In Vitro Fertilization
In Vitro Fertilization (IVF) is a procedure first successfully utilized in 1978 in which a woman’s ovaries are stimulated with fertility drugs to produce multiple mature eggs, which are then removed from her body and are fertilized in the laboratory with her partner’s (or donor) sperm. The resulting embryos are cultured for three to five days, at which point the best 1 or 2 embryos are then transferred back into her uterus.
An IVF procedure at SIRM involves the following steps:
- Preparing for Controlled Ovarian Hyperstimulation (COH)
- Undergoing Controlled Ovarian Hyperstimulation
- Egg Retrieval
- Sperm Processing
- Fertilization of Eggs in the Laboratory
- Selecting the Best Embryos for Transfer
- Embryo Transfer
- Cryopreservation (Freezing) of Remaining Embryos (This is dependent on having additional viable embryos left after embryo transfer. Embryos can be frozen for use at a later time and at a much lower cost compared to a full IVF cycle.)
Natural Cycle IVF
Natural Cycle IVF is a no-stimulation approach used to eliminate the use of fertility drugs. In a natural cycle of IVF, the woman is monitored closely as she approaches ovulation. She may be given an hCG “trigger” shot to induce ovulation and “ripen” her egg(s). The egg is then retrieved and the cycle proceeds as a conventional IVF cycle, other than the fact that if the egg does not fertilize, or arrests in its development, the cycle will be cancelled at that point.
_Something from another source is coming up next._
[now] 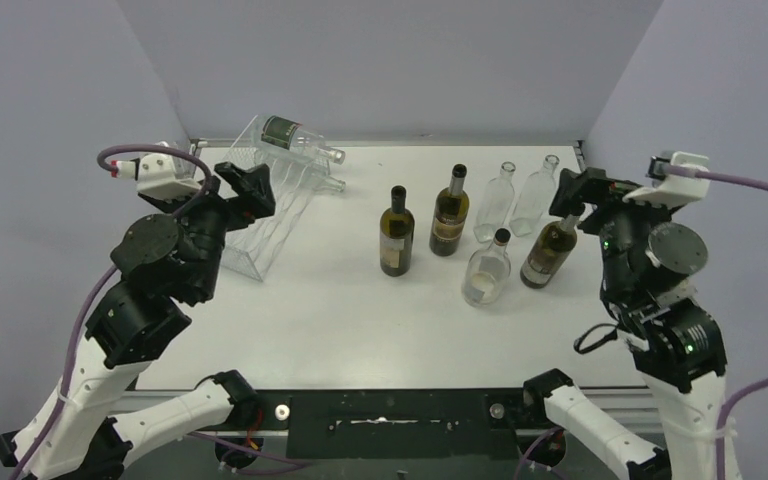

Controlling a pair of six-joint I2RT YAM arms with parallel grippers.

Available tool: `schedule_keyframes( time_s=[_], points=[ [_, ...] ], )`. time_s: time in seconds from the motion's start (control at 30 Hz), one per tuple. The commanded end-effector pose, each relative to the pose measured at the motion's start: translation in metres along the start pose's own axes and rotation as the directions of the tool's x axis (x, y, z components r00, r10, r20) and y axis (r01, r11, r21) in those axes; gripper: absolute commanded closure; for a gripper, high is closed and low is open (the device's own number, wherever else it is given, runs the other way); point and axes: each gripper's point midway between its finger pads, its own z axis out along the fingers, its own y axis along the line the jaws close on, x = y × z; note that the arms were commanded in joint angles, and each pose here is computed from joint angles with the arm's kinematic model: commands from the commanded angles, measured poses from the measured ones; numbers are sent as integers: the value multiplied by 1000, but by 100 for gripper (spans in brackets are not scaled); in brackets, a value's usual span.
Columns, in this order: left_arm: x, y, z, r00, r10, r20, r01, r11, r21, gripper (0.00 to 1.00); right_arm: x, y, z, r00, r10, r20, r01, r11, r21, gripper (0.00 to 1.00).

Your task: Take the wine bottle off the wine rack

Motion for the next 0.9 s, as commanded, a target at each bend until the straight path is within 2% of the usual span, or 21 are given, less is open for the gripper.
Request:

Aside from a woman’s age, the factor most heavily affecting egg/embryo quality in IVF is the method of ovarian stimulation used. There is no single stimulation protocol that is suitable for all IVF patients. Patients should not treated as if “one size fits all.” Each patient’s protocol for IVF stimulation must be individualized in order to have the best likelihood of success. Women with decreased ovarian reserve (DOR) can be especially difficult with respect to both quantity and quality of eggs.
Low-stim IVF , or minimal stimulation IVF, is a procedure that involves ovarian stimulation using low dosage medications (often oral drugs like clomiphene citrate, Clomid and Letrozole) under the premise that it is a safer than conventional gonadotropin stimulation regimens and has comparable success. Many centers tend to use this approach as each cycle is less expensive than conventional stimulation regimens. The Low-stim IVF regimen is indeed safer, but by doing a lower dose stimulation, a smaller number of eggs are recruited and retrieved, which can therefore decrease the overall likelihood of success. While there might be some benefit to using this approach in particular subsets of women, it should not be universally applied.
IVF Cycle Calendar
What are the steps and timing of an IVF cycle?
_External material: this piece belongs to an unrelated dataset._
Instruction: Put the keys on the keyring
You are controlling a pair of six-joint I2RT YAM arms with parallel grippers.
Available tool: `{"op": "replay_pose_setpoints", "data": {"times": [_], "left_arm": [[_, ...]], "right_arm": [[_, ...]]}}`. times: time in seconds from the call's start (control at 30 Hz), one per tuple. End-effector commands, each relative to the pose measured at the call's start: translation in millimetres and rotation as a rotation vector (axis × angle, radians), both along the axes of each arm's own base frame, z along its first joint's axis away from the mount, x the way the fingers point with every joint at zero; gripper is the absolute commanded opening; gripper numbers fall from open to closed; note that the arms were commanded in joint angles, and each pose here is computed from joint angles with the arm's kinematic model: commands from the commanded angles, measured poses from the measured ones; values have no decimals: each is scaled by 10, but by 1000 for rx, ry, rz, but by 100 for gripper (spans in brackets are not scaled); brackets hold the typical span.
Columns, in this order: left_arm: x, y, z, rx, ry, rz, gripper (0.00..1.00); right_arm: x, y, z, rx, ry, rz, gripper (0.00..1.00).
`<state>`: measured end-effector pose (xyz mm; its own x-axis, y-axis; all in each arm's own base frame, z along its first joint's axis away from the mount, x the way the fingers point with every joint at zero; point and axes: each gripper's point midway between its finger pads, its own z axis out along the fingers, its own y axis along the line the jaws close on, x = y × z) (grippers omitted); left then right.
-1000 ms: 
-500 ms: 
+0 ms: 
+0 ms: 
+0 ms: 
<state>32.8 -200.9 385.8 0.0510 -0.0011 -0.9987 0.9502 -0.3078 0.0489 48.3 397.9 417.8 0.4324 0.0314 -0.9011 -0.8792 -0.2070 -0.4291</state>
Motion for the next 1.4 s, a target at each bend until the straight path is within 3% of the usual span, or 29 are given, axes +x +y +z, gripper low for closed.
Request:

When you schedule your IVF procedure, you will be given a calendar by your clinical coordinator that will highlight all of the key components of your cycle, including medications, appointments, ultrasounds, tentative egg retrieval, embryo transfer and pregnancy test dates.
IVF Beta hCG Levels
Is my beta hCG strong? What do the numbers indicate?
The most important indicator in beta hCG tests is whether the number doubles every 48 hours. In some cases where a beta number doubles initially, then decreases its rate, it may indicate that a twin pregnancy has reduced to a singleton. When this is the case, it may slow initially, but should then begin to double again every 48 hours. Some betas may start off as low as 3 or 4, then progress to a healthy pregnancy, so there is really not a specific threshold number that indicates a viable pregnancy. Every case is different. Read more about interpreting beta hCG numbers HERE.
IVF and Acupuncture
There are varying opinions on the effectiveness of acupuncture at aiding successful IVF. Certain studies indicate that there are benefits, and many patients find that it gives them additional confidence and peace of mind. In the end, it is a personal decision.